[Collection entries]
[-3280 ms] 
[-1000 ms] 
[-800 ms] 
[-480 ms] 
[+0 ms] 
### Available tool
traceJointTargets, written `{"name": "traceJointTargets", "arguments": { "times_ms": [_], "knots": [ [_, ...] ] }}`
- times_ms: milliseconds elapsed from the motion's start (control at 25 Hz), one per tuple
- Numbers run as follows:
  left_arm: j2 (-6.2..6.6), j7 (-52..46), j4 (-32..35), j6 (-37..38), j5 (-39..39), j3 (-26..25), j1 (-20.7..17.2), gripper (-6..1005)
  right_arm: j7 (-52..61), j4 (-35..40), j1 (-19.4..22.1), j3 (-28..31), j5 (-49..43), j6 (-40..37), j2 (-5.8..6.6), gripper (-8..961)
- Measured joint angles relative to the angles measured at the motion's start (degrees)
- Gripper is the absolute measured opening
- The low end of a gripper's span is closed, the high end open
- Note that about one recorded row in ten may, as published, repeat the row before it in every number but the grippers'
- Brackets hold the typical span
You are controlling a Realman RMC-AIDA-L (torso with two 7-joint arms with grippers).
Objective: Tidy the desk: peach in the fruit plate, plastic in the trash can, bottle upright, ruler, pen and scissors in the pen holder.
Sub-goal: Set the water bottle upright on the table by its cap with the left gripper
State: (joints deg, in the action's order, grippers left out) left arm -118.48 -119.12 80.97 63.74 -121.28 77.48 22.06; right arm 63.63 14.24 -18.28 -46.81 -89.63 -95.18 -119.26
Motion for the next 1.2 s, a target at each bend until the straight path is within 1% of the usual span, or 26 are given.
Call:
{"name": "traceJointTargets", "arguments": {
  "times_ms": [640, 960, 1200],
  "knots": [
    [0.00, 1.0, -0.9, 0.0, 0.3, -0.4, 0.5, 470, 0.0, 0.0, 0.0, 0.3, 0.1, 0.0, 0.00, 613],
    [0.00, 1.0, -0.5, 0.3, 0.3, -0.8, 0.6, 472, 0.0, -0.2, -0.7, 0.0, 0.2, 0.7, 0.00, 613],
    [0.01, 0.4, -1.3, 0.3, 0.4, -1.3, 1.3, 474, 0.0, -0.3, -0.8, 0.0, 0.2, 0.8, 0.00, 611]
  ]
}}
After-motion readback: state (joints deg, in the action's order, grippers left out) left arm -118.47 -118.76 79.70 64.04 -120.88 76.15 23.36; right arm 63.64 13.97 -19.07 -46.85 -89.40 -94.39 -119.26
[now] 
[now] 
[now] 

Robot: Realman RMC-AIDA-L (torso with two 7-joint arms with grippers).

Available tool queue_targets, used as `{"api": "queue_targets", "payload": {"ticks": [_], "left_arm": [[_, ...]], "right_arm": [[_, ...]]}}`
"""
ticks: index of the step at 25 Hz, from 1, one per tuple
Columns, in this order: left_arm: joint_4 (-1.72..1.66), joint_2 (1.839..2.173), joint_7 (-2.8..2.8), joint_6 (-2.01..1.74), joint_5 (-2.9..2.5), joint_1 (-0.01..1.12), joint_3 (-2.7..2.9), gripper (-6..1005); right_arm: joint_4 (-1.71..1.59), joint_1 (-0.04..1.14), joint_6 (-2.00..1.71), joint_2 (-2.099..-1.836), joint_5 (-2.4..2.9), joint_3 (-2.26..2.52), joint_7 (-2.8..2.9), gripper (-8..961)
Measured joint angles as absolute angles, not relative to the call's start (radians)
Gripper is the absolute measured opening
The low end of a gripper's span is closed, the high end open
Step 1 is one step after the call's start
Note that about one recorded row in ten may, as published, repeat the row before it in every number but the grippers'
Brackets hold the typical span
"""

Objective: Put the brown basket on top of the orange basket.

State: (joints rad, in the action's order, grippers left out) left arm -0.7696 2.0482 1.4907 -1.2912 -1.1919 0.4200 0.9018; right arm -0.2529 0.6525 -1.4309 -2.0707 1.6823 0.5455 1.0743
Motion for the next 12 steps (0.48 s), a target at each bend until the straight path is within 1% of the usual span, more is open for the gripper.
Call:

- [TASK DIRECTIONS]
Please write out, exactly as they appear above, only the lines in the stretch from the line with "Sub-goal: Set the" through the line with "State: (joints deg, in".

- [TASK RESULT]
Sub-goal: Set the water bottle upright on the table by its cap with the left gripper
State: (joints deg, in the action's order, grippers left out) left arm -118.48 -119.12 80.97 63.74 -121.28 77.48 22.06; right arm 63.63 14.24 -18.28 -46.81 -89.63 -95.18 -119.26

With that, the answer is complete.